Goal of the exercise: Restate every line below word for word, but drop each picture.
(Material provided begins)
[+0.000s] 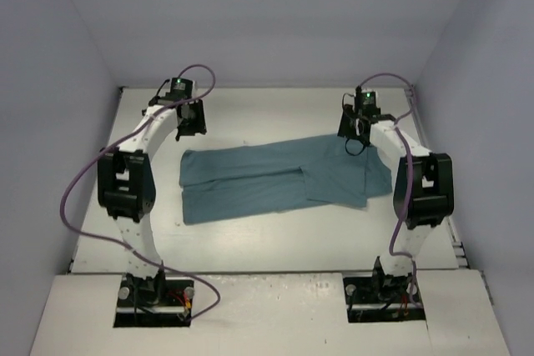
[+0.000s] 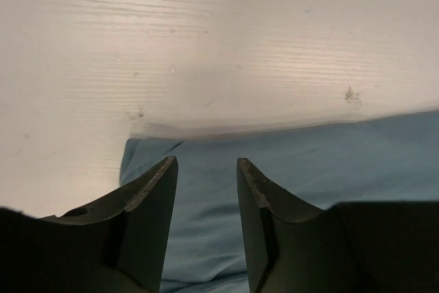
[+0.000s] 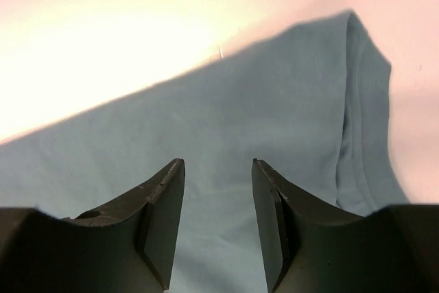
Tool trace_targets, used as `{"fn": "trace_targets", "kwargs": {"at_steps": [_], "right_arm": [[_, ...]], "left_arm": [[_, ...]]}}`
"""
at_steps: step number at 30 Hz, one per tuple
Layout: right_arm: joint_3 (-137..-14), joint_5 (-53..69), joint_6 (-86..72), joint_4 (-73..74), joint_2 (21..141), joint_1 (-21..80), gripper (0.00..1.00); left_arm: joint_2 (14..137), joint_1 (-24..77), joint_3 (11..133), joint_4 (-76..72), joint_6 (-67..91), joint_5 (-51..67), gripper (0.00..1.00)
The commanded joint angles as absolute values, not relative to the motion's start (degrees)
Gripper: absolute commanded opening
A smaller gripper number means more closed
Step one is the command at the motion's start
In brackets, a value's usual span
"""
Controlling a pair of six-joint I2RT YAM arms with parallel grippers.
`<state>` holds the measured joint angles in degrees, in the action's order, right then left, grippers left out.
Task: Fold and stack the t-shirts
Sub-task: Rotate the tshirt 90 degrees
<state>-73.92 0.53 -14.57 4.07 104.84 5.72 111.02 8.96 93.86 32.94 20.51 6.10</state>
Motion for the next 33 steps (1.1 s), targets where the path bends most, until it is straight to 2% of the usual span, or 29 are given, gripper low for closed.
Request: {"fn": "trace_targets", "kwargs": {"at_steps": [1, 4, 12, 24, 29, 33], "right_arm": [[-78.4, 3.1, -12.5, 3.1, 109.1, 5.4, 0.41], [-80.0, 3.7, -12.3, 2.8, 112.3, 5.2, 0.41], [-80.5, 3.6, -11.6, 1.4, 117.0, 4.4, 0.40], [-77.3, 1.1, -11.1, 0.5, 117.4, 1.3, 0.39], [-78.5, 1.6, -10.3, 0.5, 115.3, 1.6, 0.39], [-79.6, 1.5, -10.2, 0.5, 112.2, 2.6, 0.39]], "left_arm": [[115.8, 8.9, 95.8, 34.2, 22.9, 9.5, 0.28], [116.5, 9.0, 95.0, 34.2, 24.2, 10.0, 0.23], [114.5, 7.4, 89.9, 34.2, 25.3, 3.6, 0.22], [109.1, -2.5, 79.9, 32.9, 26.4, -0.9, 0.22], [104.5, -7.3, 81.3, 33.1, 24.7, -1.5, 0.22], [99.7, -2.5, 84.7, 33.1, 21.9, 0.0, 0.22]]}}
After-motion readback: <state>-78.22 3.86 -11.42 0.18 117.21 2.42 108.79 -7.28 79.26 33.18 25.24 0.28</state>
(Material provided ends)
Your solution:
[+0.000s] 
[+0.000s] 
[+0.000s] 
Tool trace_targets, used as `{"fn": "trace_targets", "kwargs": {"at_steps": [_], "right_arm": [[_, ...]], "left_arm": [[_, ...]]}}`
"""
at_steps: step number at 30 Hz, one per tuple
Layout: right_arm: joint_3 (-137..-14), joint_5 (-53..69), joint_6 (-86..72), joint_4 (-73..74), joint_2 (21..141), joint_1 (-21..80), gripper (0.00..1.00); left_arm: joint_2 (14..137), joint_1 (-24..77), joint_3 (11..133), joint_4 (-76..72), joint_6 (-67..91), joint_5 (-51..67), gripper (0.00..1.00)
The commanded joint angles as absolute values, not relative to the motion's start (degrees)
Gripper: absolute commanded opening
A smaller gripper number means more closed
Step one is the command at the motion's start
In brackets, a value's usual span
"""
Controlling a pair of six-joint I2RT YAM arms with parallel grippers.
`<state>` holds the measured joint angles in degrees, in the action's order, right then left, grippers left out.
Task: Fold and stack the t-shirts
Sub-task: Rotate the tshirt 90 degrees
<state>-73.92 0.53 -14.57 4.07 104.84 5.72 111.02 8.96 93.86 32.94 20.51 6.10</state>
Motion for the next 33 steps (1.1 s), targets where the path bends most, until it is straight to 2% of the usual span, or 29 are given, gripper low for closed.
Request: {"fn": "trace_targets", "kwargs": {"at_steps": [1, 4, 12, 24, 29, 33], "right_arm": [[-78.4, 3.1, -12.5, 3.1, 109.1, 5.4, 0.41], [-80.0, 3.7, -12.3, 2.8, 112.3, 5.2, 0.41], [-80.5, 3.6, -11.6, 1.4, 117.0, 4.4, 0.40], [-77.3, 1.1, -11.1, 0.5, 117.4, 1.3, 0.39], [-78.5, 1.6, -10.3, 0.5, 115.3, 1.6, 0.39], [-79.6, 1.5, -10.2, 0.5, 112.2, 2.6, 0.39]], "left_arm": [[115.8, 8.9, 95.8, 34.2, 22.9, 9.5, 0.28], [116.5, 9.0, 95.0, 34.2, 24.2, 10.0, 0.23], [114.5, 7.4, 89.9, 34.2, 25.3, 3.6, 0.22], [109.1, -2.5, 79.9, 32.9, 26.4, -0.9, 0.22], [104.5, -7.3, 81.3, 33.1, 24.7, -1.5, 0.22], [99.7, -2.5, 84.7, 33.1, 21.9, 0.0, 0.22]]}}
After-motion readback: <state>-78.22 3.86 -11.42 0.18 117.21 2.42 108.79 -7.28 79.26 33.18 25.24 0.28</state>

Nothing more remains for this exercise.